The future home of Protégé Restaurant in Palo Alto. Photo by Veronica Weber.
The approvals were a step backward, however, for Jeff Levinsky, a Palo Alto resident and land-use watchdog who requested this week's hearings. Levinsky said at Thursday's meeting that he was concerned about inconsistencies in square footage in different versions of the project plans, raising questions about whether the building exceeds the density limit for its zone and if it is meeting its parking requirements in a neighborhood already heavily impacted by parking and development. (For more detail about these issues, read this Palo Alto Weekly story: High-end restaurant sparks debate over outdoor seating.)
"The goal is not to delay the project," Levinsky said. "The goal is to make sure the laws are followed."
Conroe disagreed, responding that "we are code compliant in all respects."
Conroe said he convinced the two French Laundry alums, master sommelier Dennis Kelly and chef Anthony Secviar, to open a restaurant in Palo Alto after four years of searching for the right tenant for 260 California Ave. He and Secviar characterized the approval process as now slowed by Levinsky's concerns, which Conroe called a "private audit."
Secviar described himself and his partner, Kelly, as "local residents with a vision and a desire to open a small business in Palo Alto."
"It is our dream to have a world-class restaurant here in the heart of Silicon Valley, to train employees in the culinary arts, to employ people and to serve our community," he told ARB members. "After nearly 10 months of delays relating to permits, to say we are frustrated is but the tip of the iceberg."
He said they feel "hostage to a debate in how the city enforces laws we are following" and urged the ARB to approve the project.
Despite concerns about some details of the project, the board ultimately shared the applicants' urgency in moving it forward. Board member Peter Baltay said it was "inappropriate" for the board to revisit a floor area ratio already established when ARB approved the California Avenue building in 2012. Outdoor seating, he argued, also should not be counted toward the building's floor area ratio.
"It seems to me that's not the intent of the code," he said. "That's not what we want to be encouraging in our town. We're going to lose these wonderful spaces."

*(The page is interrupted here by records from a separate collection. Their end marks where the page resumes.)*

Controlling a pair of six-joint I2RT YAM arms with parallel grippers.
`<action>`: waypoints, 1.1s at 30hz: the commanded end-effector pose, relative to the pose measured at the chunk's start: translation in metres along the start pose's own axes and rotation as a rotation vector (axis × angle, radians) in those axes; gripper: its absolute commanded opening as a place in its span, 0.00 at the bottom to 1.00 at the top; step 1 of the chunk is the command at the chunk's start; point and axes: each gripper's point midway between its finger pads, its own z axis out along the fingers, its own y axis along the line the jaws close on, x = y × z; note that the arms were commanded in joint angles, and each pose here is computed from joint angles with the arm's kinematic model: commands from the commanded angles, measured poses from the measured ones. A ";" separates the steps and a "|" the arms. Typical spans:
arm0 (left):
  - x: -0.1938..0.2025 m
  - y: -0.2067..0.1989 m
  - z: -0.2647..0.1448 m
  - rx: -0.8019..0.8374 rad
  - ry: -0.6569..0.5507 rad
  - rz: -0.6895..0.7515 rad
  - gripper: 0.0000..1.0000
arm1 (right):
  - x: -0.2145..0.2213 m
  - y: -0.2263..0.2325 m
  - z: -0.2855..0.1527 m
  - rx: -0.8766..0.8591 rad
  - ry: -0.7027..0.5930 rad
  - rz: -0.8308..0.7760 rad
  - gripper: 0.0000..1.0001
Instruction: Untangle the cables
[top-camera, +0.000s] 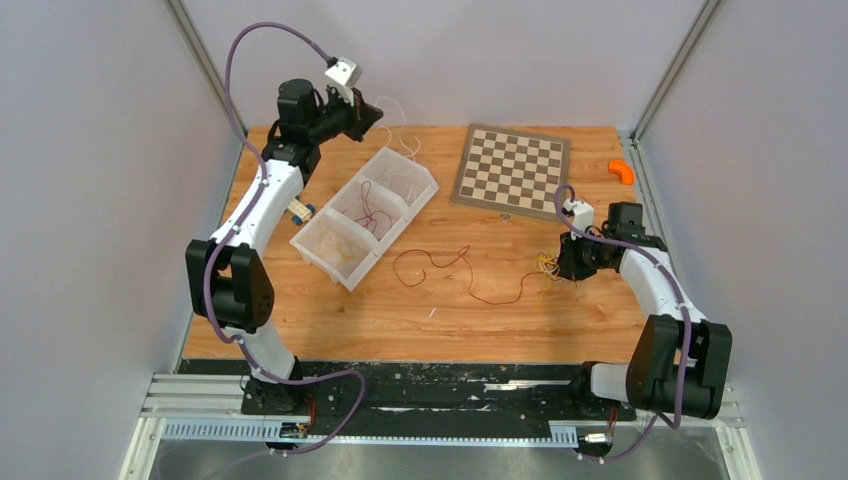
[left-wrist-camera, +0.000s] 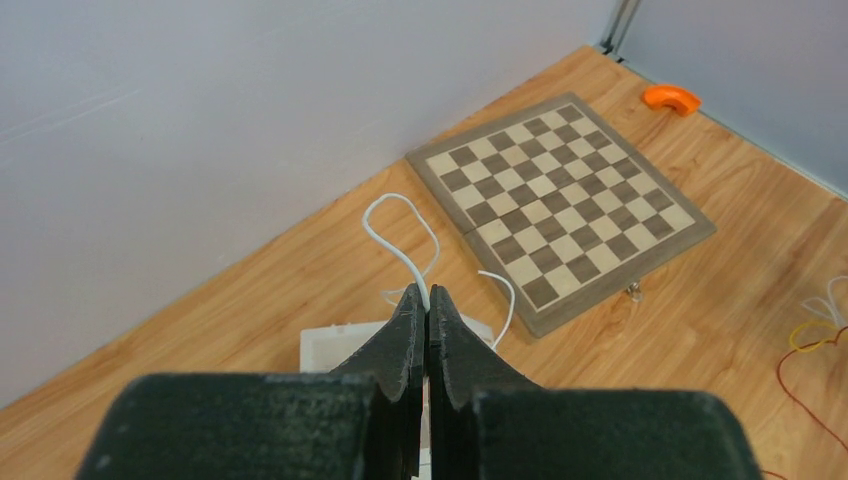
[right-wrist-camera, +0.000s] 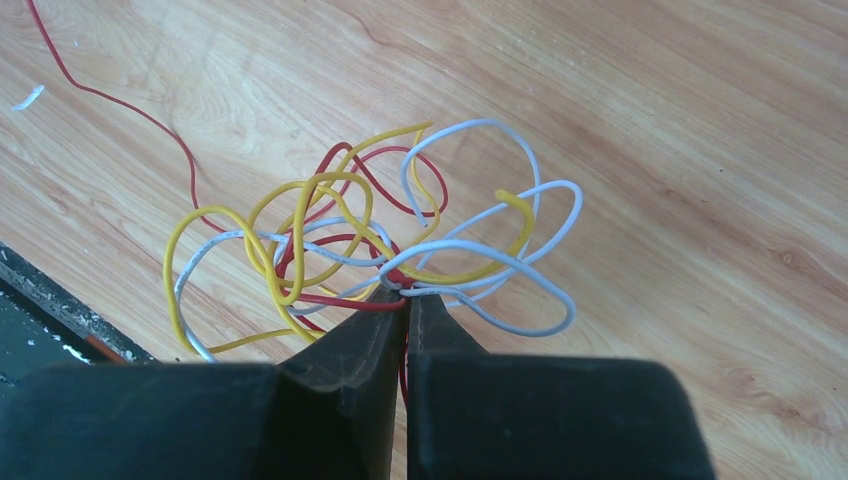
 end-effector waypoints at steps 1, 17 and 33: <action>0.037 0.022 0.005 -0.038 0.082 0.044 0.00 | -0.021 -0.003 -0.006 -0.004 -0.043 -0.047 0.05; 0.206 0.086 0.041 -0.148 0.549 0.086 0.00 | -0.017 -0.006 -0.010 0.015 0.003 -0.016 0.05; 0.129 0.061 0.036 -0.144 0.361 0.213 0.00 | -0.014 -0.007 -0.005 -0.003 0.023 -0.016 0.06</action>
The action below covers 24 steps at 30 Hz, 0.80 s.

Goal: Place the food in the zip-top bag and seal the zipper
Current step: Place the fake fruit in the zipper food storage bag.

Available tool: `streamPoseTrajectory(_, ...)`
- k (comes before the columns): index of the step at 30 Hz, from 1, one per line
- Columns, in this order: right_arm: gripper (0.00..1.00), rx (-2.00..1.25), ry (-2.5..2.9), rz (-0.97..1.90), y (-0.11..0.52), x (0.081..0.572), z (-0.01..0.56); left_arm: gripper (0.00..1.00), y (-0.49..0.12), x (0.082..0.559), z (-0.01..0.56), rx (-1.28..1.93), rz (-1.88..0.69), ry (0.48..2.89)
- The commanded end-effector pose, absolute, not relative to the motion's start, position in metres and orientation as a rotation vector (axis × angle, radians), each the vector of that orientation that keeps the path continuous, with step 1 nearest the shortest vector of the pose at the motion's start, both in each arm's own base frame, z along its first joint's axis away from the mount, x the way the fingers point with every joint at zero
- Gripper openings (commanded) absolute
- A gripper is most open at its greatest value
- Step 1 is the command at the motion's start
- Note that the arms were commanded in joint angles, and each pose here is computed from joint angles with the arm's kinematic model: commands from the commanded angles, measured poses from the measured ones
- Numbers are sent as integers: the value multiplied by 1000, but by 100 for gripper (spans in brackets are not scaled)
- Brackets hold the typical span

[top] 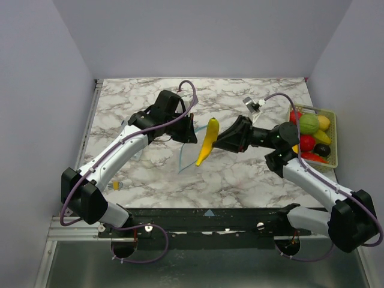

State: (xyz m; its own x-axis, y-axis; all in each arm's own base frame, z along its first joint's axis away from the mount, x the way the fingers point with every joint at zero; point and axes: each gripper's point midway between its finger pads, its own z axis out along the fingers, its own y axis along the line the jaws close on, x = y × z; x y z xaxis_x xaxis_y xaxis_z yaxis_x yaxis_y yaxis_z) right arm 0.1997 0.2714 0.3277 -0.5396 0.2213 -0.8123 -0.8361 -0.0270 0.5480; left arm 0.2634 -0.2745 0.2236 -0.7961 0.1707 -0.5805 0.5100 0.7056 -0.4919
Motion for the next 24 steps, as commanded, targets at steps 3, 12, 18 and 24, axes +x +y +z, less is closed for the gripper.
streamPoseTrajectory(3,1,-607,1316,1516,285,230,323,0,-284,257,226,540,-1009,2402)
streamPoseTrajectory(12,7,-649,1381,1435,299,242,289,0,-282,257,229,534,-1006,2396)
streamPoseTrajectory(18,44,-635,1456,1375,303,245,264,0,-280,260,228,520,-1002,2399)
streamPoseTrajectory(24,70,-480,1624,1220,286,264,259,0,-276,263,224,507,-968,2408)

The more "legitimate issue," he and other board members agreed, was that the applicant changed the ground-floor space's original designation from retail to restaurant. This comes with an increased parking requirement, which Conroe and the restaurateurs plan to meet by building a mechanical parking lift in an existing basement garage. Staff said the lift is intended for employees who work in office space in the upper floors of the building, rather than for restaurant patrons.
California Avenue's "parking crisis" was the overall context for Levinsky's concerns, he said.
"We don't want more buildings that create parking problems by exceeding their parking allowance," he said.
The board ultimately voted 4-0, with member Kyu Kim absent, to move the project forward. This followed the Planning and Transportation Commission's 5-0 approval, with Commissioner Przemek Gardias abstaining, of a conditional use permit to allow the restaurant to sell beer, wine and liquor.
The planning commission reached its own verdict on Wednesday after a long debate about the various zoning and parking issues associated with the project. Despite some concerns about the city's zoning policies, they agreed that the project warrants approval. Commissioner Eric Rosenblum said that the new restaurant appears to comply both with the law and with the city's vision for a more vibrant California Avenue.
"We always want to consider the public interest in any project. ... Having an empty space is exactly anti-public interest," Rosenblum said.
The next and potentially final step for Protégé is the City Council. The project will be on the council's June 12 consent calendar.
The Protégé website has since been updated with the message: "Pushing (as hard as we can) for a 2017 opening."
Protégé will bring high-level culinary pedigree to Palo Alto. Secviar worked as sous chef at the three-Michelin-starred French Laundry from 2005 to 2011. Kelly was the restaurant's head sommelier for 10 years and was one of only four people to be granted a master sommelier diploma from the Court of Master Sommeliers in 2012.